■ EXERCISE BRIEF
Restrict the output to the lines below starting at the one that contains "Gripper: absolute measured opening" and ending at the one that contains "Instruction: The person", and restate them word for word, both ends included.

■ DATA SHOWN
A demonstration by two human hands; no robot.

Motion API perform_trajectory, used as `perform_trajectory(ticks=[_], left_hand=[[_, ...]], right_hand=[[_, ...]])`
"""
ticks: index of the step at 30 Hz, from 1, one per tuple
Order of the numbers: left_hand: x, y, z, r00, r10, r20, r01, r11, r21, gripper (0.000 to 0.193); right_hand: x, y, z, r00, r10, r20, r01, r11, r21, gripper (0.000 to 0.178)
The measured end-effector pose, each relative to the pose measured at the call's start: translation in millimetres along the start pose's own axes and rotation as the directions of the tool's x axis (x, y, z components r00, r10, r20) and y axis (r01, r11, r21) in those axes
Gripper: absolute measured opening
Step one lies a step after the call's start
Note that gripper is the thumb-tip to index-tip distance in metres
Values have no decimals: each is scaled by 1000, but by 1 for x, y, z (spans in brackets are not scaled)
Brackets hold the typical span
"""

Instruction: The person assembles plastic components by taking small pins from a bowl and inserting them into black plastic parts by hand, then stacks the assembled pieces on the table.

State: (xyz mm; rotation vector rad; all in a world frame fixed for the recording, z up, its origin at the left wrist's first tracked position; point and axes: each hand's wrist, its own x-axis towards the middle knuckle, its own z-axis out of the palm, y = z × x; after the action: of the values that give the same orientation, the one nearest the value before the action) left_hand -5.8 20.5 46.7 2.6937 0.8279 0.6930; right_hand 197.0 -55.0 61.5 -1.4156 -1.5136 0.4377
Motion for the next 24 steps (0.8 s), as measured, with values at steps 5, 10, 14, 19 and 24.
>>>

■ ANSWER FOR THE TASK
Gripper: absolute measured opening
Step one lies a step after the call's start
Note that gripper is the thumb-tip to index-tip distance in metres
Values have no decimals: each is scaled by 1000, but by 1 for x, y, z (spans in brackets are not scaled)
Brackets hold the typical span
"""

Instruction: The person assembles plastic components by taking small pins from a bowl and inserting them into black plastic parts by hand, then stacks the assembled pieces on the table.

The requested output has been produced.